Les Oomycètes (Oomycota)

Les Oomycètes sont des mycètes “parfaits” au sens classique, capables de réaliser une reproduction sexuée.
Ils se distinguent cependant des véritables champignons par plusieurs caractères morphologiques et biochimiques, ce qui les place aujourd’hui dans le groupe des Straménopiles (Chromistes), aux côtés des diatomées et des algues brunes.

1. Morphologie et structure cellulaire

Les Oomycètes possèdent un thalle primitif siphonné (non cloisonné), généralement filamenteux et rampant, fixé au substrat par des rhizoïdes.
Ils se développent principalement en milieu aquatique ou dans les sols très humides, où ils jouent un rôle actif dans la décomposition ou le parasitisme.

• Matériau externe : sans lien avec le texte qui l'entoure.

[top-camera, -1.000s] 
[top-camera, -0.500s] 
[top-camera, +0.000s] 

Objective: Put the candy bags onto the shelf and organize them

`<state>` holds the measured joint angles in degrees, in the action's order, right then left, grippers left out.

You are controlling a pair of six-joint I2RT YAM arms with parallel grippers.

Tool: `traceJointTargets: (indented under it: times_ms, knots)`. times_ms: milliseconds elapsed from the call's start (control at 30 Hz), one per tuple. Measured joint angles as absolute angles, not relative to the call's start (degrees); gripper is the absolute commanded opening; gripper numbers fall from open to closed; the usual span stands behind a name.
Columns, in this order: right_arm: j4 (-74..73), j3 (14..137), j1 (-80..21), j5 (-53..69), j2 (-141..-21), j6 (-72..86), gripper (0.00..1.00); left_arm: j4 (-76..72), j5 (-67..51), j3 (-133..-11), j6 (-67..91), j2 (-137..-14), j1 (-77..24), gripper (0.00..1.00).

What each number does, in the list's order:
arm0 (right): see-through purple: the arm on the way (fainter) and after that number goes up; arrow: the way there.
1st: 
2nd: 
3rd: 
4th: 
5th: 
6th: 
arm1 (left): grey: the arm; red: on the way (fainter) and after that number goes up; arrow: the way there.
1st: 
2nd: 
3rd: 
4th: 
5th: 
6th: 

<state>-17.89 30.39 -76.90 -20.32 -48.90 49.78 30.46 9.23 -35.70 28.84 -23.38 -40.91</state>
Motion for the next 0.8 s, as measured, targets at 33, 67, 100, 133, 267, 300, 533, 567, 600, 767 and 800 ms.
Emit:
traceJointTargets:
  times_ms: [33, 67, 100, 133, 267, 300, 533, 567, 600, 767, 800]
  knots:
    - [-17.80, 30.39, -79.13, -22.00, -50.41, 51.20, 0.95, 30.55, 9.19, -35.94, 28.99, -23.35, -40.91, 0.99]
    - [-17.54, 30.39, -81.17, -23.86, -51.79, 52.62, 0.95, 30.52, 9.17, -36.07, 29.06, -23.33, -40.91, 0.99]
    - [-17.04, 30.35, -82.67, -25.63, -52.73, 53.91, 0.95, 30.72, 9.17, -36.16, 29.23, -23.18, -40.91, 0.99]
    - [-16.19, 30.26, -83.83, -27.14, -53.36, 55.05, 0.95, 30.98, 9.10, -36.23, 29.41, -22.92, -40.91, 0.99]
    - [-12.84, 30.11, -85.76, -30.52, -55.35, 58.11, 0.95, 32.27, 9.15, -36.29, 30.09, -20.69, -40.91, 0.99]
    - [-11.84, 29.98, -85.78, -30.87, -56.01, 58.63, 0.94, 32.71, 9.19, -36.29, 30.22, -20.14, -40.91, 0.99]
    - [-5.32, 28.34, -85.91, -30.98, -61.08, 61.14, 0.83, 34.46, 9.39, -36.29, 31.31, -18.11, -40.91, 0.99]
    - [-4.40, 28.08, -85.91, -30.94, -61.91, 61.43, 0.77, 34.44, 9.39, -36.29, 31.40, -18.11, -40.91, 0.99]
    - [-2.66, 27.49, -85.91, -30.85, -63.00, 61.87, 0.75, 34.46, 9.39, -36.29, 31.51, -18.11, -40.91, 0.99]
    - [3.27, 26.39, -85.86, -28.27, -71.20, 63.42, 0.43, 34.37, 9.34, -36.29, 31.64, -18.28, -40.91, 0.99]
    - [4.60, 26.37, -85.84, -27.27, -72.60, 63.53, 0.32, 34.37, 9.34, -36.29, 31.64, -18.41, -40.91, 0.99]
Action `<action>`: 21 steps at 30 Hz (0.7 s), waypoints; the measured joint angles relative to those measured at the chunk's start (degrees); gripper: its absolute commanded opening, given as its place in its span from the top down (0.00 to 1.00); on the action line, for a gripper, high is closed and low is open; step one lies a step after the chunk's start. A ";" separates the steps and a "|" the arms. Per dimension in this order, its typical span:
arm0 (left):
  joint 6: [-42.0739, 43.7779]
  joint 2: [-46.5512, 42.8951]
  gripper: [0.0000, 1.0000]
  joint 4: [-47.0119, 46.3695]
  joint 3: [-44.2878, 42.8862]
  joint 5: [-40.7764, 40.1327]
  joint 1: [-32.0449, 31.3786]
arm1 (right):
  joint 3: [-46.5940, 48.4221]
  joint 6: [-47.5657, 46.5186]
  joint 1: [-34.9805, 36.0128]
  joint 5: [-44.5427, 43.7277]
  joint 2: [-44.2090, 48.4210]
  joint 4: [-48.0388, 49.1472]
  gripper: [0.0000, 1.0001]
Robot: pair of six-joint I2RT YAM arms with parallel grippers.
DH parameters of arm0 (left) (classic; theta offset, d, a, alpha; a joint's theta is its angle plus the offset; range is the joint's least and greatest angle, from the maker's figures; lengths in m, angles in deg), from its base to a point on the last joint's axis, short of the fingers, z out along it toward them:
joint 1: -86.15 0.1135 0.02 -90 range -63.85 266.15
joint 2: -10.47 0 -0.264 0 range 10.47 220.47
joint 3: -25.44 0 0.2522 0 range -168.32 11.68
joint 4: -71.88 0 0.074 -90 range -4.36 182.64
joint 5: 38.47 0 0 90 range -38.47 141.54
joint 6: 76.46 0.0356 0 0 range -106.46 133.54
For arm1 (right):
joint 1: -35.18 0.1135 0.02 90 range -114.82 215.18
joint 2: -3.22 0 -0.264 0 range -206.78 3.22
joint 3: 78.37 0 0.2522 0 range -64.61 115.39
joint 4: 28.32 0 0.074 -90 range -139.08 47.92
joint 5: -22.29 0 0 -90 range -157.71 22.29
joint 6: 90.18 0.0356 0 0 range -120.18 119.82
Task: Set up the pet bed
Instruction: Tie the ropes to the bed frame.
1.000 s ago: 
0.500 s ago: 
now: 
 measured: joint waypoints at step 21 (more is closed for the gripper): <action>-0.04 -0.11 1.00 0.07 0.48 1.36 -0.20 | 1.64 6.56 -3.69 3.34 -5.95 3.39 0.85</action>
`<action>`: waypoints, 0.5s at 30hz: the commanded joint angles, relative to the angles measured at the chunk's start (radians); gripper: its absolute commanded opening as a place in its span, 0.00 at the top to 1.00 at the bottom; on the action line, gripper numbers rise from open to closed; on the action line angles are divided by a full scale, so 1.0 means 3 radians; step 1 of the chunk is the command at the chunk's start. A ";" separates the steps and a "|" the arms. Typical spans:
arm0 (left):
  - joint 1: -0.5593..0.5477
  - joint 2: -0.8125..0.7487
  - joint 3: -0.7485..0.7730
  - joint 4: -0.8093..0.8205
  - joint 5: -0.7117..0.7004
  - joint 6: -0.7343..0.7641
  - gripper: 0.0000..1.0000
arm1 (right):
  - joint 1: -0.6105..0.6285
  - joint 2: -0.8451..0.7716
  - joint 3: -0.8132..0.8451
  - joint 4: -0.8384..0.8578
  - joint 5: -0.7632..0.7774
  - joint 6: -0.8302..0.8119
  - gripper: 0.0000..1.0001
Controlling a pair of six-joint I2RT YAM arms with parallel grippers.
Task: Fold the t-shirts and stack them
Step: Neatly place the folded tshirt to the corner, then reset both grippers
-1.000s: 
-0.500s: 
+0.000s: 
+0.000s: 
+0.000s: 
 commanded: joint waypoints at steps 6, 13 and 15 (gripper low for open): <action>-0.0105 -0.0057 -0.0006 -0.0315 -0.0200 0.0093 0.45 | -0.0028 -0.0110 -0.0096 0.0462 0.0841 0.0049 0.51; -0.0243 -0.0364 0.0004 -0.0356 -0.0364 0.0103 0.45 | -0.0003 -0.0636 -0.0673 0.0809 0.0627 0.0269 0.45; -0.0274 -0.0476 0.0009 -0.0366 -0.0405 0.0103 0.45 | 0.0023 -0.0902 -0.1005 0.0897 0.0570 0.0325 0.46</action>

Leur paroi cellulaire diffère de celle des véritables champignons :
elle est constituée de cellulose et de β-glucanes, et ne contient pas de chitine, un critère important de distinction avec les Eumycètes.
Leur cytoplasme est multinucleé, et leur thalle peut présenter des formes variées selon le mode de vie (saprophyte ou parasite).

2. Reproduction asexuée

La reproduction asexuée des Oomycètes s’effectue par la formation de zoospores, cellules mobiles dépourvues de paroi et munies de deux flagelles dissemblables :

·        un flagelle lisse (whiplash) orienté vers l’arrière,

·        un flagelle orné de poils fins (tinsel) orienté vers l’avant.

Ces deux flagelles assurent la mobilité de la zoospore dans l’eau.
Ces spores mobiles sont appelées planospores, et elles se forment à l’intérieur de sporangia (sporocystes asexués).

Après leur libération, les zoospores nagent un certain temps avant de se fixer sur un substrat, où elles germent pour donner naissance à un nouveau thalle diploïde siphonné portant à son tour des sporocystes.

3. Reproduction sexuée

La reproduction sexuée est de type oogamique, c’est-à-dire qu’elle implique la fusion de deux gamètes de tailles différentes produits dans des structures spécialisées :

·        le gamétange mâle, appelé spermatocyste (ou anthéridie),

·        le gamétange femelle, appelé oogone.

La fécondation se déroule à l’intérieur de l’oogone, sans libération des gamètes dans le milieu.
Le spermatocyste émet un ou plusieurs tubes de fécondation à travers lesquels le noyau mâle migre pour fusionner avec le noyau femelle.
Cette fusion forme une oospore, cellule diploïde de résistance, à paroi épaisse, souvent capable de survivre à des conditions défavorables.

Lors du retour à des conditions favorables, l’oospore germe et donne naissance à un nouveau thalle diploïde muni de sporocystes, assurant ainsi la reprise du cycle asexué.
Lorsque les conditions environnementales deviennent défavorables, les noyaux des sporocystes subissent une méiose, permettant la formation de nouveaux gamétanges (spermatocystes et oogones), bouclant ainsi le cycle de reproduction (voir Figure 8).

4. Classification et exemples

Les Oomycètes se divisent principalement en deux grands ordres :

·        Les Saprolegniales : espèces aquatiques, généralement saprophytes ou parasites d’animaux aquatiques (poissons, crustacés, insectes).
Exemples : Saprolegnia, Achlya.

·        Les Péronosporales : espèces parasites des plantes, responsables de nombreuses maladies cryptogamiques.
Exemples :

o   Phytophthora infestans (agent du mildiou de la pomme de terre),

o   Plasmopara viticola (mildiou de la vigne),

o   Peronospora spp. (rouilles blanches),

o   Pythium spp. (pourriture racinaire).